Among the most recent cases was a civil complaint last year charging a south Florida promoter with fraudulently offering limited partnership units in two oil drilling projects. He allegedly misled investors by falsely claiming that his company acquired its wells from Exxon Mobil Corp., among other things, according to the SEC.
Private securities transactions can be extremely risky for investors, according to James Eccleston, a Chicago-based lawyer who represents investors in securities arbitration cases. Liquidity in such transactions is limited because it can be difficult or impossible to resell the securities, which do not trade on exchanges, Eccleston said.
Individual investors must meet certain net worth and income thresholds to buy private securities. Because of that, there is a regulatory presumption that they are more sophisticated investors needing less consumer protection than smaller investors.
Investors in private oil and gas deals are particularly vulnerable because they often do not understand the complexities of the industry, Eccleston said. They may not realize, for example, that investing in an "exploratory well," which is in an area that is not known to have produced oil or gas, is riskier than investing in other types of wells that are closer to areas where production was successful, Eccleston said.

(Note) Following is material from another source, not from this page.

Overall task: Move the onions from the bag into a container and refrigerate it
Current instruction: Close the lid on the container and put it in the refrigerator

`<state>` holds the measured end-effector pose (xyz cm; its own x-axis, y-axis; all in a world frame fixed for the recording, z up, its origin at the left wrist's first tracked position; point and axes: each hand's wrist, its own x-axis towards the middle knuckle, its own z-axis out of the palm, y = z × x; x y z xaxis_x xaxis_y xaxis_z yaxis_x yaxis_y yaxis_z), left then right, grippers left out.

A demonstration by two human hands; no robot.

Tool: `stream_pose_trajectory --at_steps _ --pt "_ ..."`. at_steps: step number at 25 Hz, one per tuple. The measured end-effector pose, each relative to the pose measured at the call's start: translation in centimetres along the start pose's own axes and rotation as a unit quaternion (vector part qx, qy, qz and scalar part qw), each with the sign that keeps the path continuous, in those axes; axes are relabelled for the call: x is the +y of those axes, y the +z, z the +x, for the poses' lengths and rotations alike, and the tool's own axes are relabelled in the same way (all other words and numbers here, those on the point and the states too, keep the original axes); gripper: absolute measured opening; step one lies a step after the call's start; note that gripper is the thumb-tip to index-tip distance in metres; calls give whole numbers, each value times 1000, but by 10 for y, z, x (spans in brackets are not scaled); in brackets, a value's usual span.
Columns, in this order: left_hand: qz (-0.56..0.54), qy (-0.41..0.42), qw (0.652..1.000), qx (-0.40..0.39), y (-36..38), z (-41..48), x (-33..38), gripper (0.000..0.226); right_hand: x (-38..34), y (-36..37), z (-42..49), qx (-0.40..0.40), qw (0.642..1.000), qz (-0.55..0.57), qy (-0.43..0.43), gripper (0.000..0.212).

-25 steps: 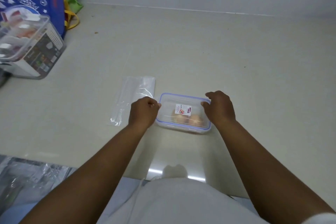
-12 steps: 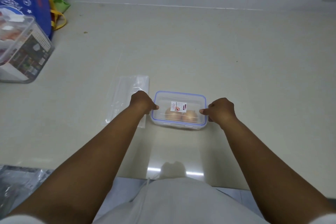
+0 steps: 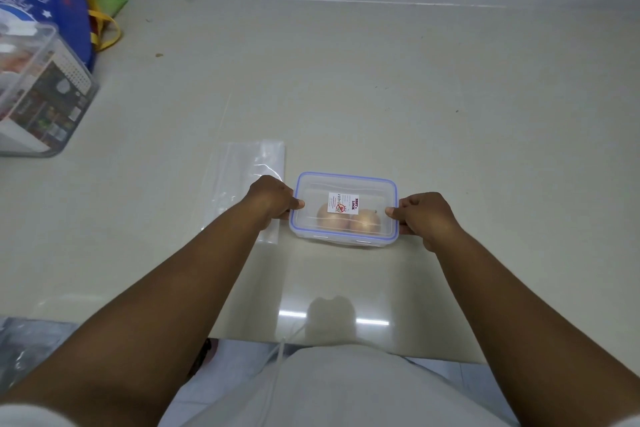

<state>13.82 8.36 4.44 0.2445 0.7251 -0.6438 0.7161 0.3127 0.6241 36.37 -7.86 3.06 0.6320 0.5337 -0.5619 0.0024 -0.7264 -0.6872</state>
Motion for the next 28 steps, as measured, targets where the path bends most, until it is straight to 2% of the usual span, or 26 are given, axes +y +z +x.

The SEC's alert cautions investors about signs of possible scams, such as sales pitches that promise "guaranteed" returns or suggest that major oil and gas companies are drilling nearby. It also includes questions investors should ask, including what kind of track record the company has in the industry and how the investors' money will be used.
Promoters in one fraud case the SEC described used 58 percent of the money raised to pay sales fees, as well as a promoter's personal mortgage and child support.
The SEC filed many of the civil fraud cases it mentioned in the alert between 2009 and 2011. They included a 2009 case involving a $485 million Ponzi scheme by now-bankrupt Dallas-based Provident Royalties LLC.
Five former Provident executives have since plead guilty to federal criminal charges in connection with the scheme, according to the Federal Bureau of Investigation.